Written 2016 for Kim's solo show titled: "California"
Kim Ford Kitz grew up in Southern California Beach towns, lived in san Francisco as a young adult and now lives and works in a former furniture warehouse converted into an airy studio and apartment in San Anselmo, the charming Marin County town she's called home for many years.
So you can say she's a California girl who comes by her West Coast aesthetic honestly, drawing inspiration from the renowned Bay Area Artists who came before her, like Richard Diebenkorn and Wayne Thiebaud, David Park and Joan Brown. The 54-year-old painter takes abstract expressionism and elements of Bay Area Figuration and reimagines them for the rock 'n' roll generation.
In her first solo show, "California", August 16 through September 15 at the Seager Gray Gallery in Mill Valley, Kitz emerges as an artist with a fresh new way of seeing the Golden State, from its agricultural valleys, wine country hills and Southern California beaches to its redwood forests and the steep streets of San Francisco.
For many, Kitz is best known for her acclaimed cityscapes of actual locations like Telegraph Hill, with obvious, kitschy landmarks like Coit Tower left out of the frame. Instead, we see buildings, some real, most made up to conform to the artist's sense of balance and composition, stacked in colorful boxes beside streets that drop vertiginously to the bay.
She often cuts in thick loads of paint with a palette knife, so that the squares and rectangles that represent blocks of buildings have a sharp clarity, an edge that gives her work a sure-handed intensity.Working on large, vertical cityscapes, some as big as five feet tall by three feet wide, she stands at a distant end of her studio, maybe 40 feet away, and studies the far off skyline for a while before moving back in close to the unfinished canvas, knowing almost intuitively what she needs to do.
She paints a view of Alcatraz from the city in moody blacks and grays, capturing the steely monochrome of "the Rock" on a foggy afternoon on san Francisco Bay. In one of her first nighttime cityscapes, "Amber Nights", she paints the darkened urban scene in contrasting colors of yellow and blue. A major thoroughfare cuts through the grid of streets in a river of golden light.
After living in Marin County for as long as she has, she has an insider's knowledge of its natural beauty and semi-secret places. In "Ink Wells", the swimming hole on Paper Mill Creek in the San Geronimo Valley, for instance, she paints an impressionistic scene with frolicking bathers that is reminiscent of Cezanne.
Her series of abstract floral paintings are informed by her memories of working in her father's flower shop when she was a girl. In a painting called "California bliss", the sunset silhouettes of palm trees and the faint outlines of rooftop TV antennas are set against a luscious sherbet orange sky. It was inspired by her childhood in the Southern California beach towns of Newport and Corona del Mar.

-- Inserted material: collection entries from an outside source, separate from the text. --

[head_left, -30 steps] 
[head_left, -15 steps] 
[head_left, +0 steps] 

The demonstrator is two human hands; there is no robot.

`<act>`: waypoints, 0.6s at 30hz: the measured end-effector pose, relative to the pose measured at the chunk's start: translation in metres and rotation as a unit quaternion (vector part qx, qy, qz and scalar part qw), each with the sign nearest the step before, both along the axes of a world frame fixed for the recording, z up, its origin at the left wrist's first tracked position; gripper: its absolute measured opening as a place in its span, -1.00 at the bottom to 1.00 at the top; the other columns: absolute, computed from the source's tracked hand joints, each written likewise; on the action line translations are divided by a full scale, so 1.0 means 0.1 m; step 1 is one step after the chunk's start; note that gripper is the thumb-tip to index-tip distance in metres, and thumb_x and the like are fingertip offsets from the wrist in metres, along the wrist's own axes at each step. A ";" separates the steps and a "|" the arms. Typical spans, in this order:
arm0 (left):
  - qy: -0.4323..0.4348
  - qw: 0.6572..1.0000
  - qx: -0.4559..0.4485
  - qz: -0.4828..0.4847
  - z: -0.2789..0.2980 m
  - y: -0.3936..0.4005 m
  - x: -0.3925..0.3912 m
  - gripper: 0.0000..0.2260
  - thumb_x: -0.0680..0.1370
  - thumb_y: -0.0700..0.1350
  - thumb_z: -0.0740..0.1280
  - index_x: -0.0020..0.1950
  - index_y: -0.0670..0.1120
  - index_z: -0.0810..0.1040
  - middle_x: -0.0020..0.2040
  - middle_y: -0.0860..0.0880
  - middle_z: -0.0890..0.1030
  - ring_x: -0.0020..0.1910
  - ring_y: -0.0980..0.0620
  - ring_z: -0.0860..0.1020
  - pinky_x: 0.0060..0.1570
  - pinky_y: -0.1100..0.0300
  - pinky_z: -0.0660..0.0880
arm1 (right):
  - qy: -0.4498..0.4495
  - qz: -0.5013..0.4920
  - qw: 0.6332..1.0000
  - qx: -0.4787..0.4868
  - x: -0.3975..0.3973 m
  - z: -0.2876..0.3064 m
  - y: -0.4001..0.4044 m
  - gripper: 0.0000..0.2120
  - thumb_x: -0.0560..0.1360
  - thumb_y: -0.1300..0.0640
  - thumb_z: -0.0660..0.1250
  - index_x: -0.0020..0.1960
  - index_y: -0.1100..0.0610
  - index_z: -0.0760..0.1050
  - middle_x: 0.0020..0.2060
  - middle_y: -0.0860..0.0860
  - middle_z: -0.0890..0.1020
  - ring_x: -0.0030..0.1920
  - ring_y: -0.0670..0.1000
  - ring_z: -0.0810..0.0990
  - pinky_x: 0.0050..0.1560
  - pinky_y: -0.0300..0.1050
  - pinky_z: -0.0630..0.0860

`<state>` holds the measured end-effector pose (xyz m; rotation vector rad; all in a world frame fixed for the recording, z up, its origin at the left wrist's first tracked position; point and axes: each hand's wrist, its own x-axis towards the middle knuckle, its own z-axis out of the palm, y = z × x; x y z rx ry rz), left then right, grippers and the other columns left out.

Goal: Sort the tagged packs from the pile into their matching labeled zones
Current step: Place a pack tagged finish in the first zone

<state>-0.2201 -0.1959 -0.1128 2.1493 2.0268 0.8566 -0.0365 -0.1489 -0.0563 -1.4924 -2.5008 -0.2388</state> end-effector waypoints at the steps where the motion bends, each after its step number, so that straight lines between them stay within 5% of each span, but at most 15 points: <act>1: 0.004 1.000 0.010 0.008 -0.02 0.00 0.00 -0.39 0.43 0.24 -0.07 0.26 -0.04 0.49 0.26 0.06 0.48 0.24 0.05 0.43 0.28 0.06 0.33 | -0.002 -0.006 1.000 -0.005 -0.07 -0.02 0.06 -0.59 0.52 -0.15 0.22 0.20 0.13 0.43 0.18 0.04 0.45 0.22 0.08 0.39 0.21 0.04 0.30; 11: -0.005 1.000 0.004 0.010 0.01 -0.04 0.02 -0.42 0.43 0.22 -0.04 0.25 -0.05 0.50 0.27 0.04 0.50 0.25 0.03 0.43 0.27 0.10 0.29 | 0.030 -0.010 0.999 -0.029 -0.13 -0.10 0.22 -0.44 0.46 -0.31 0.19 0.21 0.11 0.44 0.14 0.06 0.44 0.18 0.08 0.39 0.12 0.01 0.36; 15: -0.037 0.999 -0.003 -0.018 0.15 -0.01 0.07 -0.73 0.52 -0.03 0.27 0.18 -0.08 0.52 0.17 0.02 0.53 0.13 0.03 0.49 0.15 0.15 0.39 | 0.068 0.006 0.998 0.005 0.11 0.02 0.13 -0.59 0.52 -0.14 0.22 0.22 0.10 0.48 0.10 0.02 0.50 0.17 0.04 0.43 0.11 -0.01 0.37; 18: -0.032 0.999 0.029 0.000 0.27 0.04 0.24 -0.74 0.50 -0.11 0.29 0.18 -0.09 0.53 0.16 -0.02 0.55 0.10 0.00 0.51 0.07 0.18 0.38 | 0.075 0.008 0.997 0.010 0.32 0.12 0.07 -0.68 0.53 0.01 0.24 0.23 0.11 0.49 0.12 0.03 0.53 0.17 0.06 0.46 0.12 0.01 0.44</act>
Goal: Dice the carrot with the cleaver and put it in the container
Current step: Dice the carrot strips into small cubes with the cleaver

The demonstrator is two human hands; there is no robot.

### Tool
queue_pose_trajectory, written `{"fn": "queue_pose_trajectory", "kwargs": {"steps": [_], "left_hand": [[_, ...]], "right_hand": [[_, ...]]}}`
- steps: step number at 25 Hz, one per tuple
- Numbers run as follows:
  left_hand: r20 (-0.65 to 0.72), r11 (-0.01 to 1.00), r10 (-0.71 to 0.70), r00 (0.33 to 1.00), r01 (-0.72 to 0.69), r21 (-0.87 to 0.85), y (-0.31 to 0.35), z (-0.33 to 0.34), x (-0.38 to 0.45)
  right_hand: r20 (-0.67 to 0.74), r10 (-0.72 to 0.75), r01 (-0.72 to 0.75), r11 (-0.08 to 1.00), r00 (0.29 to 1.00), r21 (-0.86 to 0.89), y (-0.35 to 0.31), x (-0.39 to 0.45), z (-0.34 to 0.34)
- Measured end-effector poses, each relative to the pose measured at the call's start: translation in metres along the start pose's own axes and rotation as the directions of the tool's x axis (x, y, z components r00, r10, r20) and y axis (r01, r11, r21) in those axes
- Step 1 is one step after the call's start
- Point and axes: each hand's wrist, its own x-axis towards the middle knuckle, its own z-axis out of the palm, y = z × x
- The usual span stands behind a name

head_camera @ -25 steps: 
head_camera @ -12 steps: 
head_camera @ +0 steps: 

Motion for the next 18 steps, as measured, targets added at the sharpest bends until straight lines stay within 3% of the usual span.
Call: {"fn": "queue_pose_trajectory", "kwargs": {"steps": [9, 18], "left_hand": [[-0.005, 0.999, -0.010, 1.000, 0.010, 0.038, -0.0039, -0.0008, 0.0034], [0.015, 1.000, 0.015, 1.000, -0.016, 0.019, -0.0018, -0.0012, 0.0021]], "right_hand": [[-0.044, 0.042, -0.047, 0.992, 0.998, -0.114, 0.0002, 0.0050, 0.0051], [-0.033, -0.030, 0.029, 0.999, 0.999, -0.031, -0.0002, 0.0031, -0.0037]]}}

"It has a '70s vibe to me", she explains. "I was on a skateboard team called Rainbow Skates. I had long blonde surfer chick hair. I remember skating down to the beach at the end of the day as the sun went down."
Kitz showed a talent for painting and drawing when she was growing up, and often visited her uncle, Harry Ford, who was president of the California College of Arts and Crafts. "But, I don't think they thought I was serious about art, even though I was," she says.

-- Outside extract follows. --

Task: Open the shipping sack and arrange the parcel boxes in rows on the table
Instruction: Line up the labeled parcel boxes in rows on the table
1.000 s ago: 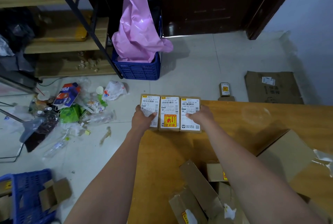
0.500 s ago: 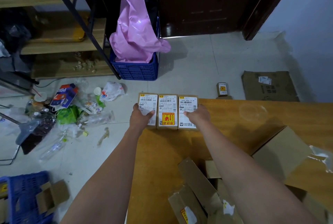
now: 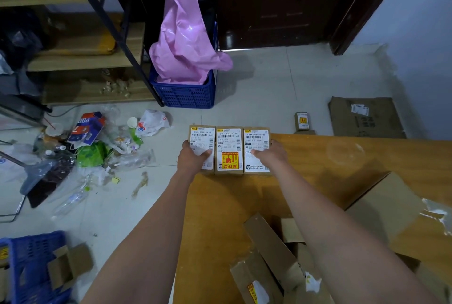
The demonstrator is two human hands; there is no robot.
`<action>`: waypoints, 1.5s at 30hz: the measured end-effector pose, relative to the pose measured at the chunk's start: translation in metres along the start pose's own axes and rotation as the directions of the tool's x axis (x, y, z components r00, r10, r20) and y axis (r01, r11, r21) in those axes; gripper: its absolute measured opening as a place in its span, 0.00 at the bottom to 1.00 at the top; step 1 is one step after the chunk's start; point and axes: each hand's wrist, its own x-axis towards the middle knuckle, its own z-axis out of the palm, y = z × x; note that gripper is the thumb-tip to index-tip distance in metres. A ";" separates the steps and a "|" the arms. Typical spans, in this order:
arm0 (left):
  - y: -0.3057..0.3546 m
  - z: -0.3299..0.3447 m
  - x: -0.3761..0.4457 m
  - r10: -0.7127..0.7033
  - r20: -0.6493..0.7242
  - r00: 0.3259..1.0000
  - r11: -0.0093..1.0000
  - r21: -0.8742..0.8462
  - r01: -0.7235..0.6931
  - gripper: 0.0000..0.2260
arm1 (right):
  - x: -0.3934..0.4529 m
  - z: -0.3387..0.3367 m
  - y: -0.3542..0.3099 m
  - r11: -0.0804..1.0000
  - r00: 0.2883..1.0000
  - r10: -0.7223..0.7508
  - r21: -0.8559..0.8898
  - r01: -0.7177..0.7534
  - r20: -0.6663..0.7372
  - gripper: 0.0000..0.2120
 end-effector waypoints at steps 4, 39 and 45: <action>0.000 0.001 -0.001 0.002 -0.006 1.000 1.000 0.000 -0.002 0.29 | -0.002 0.001 0.000 1.000 1.000 -0.002 -0.012 0.002 -0.005 0.22; 0.082 0.062 -0.138 0.047 0.432 0.901 0.918 0.337 -0.210 0.11 | -0.086 -0.104 0.026 0.841 0.992 0.097 -0.540 -0.040 0.078 0.30; 0.065 0.098 -0.174 0.022 0.516 0.856 0.895 0.372 -0.247 0.10 | -0.091 -0.098 0.074 0.741 0.969 0.210 -0.668 -0.070 0.133 0.14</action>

In college, she studied graphics, interior design and fine art, but dropped out and went to work after she was married. She was living in San Anselmo with her then husband and two young children when she decided the being a stay-at-home-mom wasn't for her. So, after dropping her daughter off at school each day, she would drive into the city to take classes in painting and drawing at the San Francisco Academy of Art.
"I discovered that this is what I wanted to do," she says.
When her mother moved into their in-law apartment and began taking care of her kids during the day, she became a full-time student, graduating with honors in 2005. Kitz credits her mother, Donna Ford with giving her the support she needed at this crucial time in her art education.
When her children were in school plays, she volunteered to help build sets, becoming a set designer for the San Anselmo Playhouse and Marin Shakespeare, a company that put on summer shows in an amphitheater at Dominican College.
But she was unwavering in her determination to develop her style as a painter. She was working in a studio in Sausalito when gallerist Donna Seager saw some of her paintings at an open studio in 2005 and was immediately captivated by them. She knew Kitz socially, but had no idea she was an artist. She was so taken by her work that she began showing pieces in her new gallery in San Rafael.
"It was the beginning of what she's doing now, and it was good," Seager recalls, commenting on Kitz's distinctive style. "It was her."
Since then, through talent and hard work, she has evolved as an artist, becoming more abstract and successful. This first solo exhibition is long overdue. It won't be her last. She is moving into a new chapter in her life. With her upcoming marriage to fiance, Mark Wiegers and a steadfast love of being in her studio making art, she is where she wants to be, an artist arrived at the height of her powers.